When Sir Henry ELLIS had completed at Pomard that rough examination of
the Collection which he thus described on his return to Paris, his first
inquiry of the owner was, of course, about price. M. de JOURSANVAULT was
embarrassed. To Sir Thomas CROFT he had already said that he hoped to
get sixty thousand francs. ELLIS had noticed, as the Baron drove him
from Beaune into the court-yard of the old chateau, that its appearance
denoted wealth in past rather than in present days, but he could hardly
have been prepared for the effect of altered circumstances in turning a
gentleman into a chapman. In the evening the anticipated sixty thousand
francs had grown into a hundred and ten thousand. Nor was this the only
demand. The Duke of WELLINGTON must use his credit at Paris to transform
the Baron into a Count (without any stipulation for an entailed estate
by way of ‘majorat’); and if the task should be beyond the powers even
of the conqueror of NAPOLEON, then M. de JOURSANVAULT was to receive,
from the English Government, authority to import into England five
hundred pipes of Beaune wine, grown upon his own estate, free of all
customs duties, and for his own profit.

Sir Henry (who with great good sense had already taken precaution that
his position at the British Museum should not be known to his host at
Pomard, in the hope of precluding any exaggeration of terms)
remonstrated against the burden of such a demand, but all entreaty was
vain. The Baron was bent on having—in addition to his £4400—either a
step in nobility, or, at the least, a handsome remission of customs
duty. The Trustees, in the end, declined to treat.

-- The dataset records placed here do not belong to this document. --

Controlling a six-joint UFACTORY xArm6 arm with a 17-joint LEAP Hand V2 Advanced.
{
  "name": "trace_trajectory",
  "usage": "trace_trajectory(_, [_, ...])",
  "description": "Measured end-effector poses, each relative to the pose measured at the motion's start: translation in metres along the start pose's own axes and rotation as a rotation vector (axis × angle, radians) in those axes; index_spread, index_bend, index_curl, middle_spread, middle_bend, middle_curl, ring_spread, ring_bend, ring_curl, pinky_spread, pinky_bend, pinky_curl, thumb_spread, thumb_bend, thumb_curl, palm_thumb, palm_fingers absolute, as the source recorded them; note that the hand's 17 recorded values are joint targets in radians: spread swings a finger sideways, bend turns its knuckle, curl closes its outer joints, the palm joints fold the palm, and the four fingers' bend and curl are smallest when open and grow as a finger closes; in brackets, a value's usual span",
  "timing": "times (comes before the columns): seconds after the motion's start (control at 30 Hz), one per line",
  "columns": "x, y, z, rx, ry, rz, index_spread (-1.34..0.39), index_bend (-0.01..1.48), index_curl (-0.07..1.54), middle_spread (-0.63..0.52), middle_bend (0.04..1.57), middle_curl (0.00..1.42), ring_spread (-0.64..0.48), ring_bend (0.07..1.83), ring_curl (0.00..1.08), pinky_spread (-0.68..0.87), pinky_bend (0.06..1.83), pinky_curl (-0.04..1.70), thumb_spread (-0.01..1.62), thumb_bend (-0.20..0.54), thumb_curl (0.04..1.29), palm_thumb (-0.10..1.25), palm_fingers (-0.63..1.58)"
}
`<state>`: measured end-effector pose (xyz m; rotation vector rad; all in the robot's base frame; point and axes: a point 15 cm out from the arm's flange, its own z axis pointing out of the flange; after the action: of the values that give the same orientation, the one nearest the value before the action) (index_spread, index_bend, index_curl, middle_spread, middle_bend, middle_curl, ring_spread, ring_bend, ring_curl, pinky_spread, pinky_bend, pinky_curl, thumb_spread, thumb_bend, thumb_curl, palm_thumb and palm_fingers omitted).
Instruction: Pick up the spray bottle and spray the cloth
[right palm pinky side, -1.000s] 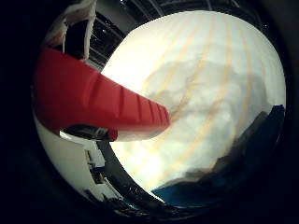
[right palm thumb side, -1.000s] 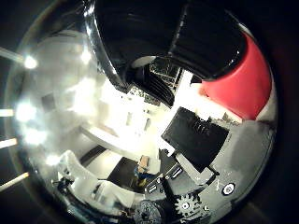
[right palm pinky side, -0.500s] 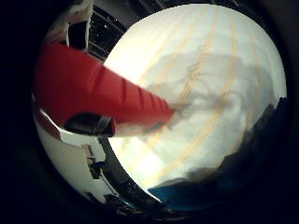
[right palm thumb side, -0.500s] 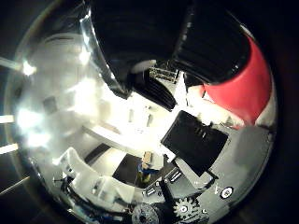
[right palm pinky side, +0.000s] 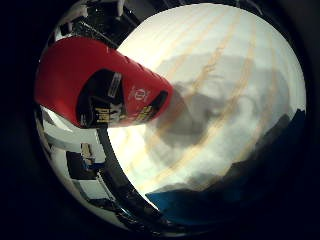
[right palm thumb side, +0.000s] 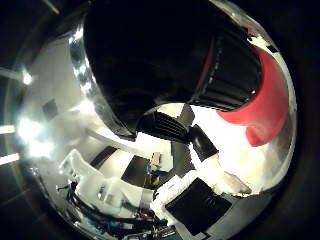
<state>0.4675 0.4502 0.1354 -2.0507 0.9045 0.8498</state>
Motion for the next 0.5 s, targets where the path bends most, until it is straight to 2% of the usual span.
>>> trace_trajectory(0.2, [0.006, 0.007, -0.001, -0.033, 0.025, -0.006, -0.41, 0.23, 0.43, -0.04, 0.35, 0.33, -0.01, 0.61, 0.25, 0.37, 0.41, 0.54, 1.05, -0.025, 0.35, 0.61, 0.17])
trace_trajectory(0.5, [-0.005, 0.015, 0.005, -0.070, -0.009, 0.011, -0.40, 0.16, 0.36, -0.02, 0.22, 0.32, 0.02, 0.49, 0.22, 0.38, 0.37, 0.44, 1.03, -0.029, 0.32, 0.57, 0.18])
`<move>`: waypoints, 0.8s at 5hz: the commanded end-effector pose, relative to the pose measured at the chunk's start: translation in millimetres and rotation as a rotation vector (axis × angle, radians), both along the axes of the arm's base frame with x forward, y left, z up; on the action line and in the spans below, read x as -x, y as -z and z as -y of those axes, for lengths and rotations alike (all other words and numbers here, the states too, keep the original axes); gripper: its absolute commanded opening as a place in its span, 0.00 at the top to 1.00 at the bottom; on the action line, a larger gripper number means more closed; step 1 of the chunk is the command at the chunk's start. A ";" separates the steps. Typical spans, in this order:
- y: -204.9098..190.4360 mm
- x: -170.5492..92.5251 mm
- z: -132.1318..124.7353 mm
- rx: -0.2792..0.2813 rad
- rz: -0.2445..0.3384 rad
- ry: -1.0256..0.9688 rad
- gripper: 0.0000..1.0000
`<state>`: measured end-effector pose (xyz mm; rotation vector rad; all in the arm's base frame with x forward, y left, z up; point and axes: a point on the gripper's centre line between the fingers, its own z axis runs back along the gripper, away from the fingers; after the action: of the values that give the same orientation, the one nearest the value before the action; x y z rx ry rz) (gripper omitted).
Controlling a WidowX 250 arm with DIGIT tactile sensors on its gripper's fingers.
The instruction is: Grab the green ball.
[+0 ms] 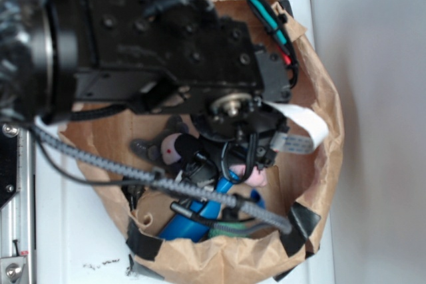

When it came to Sir Harris NICOLAS’S knowledge that ELLIS’S journey to
Pomard was apparently to have no result in the way of bringing
historical manuscripts into England, he felt angry as well as
disappointed. It was his earnest belief—whether right or wrong—that a
valuable occasion had been somewhat trifled with. He told the story,[25]
and treasured up the memory, and both the story and the narrator’s
personal reminiscences of the transaction had their share in bringing
about the parliamentary enquiry into the affairs of the British Museum.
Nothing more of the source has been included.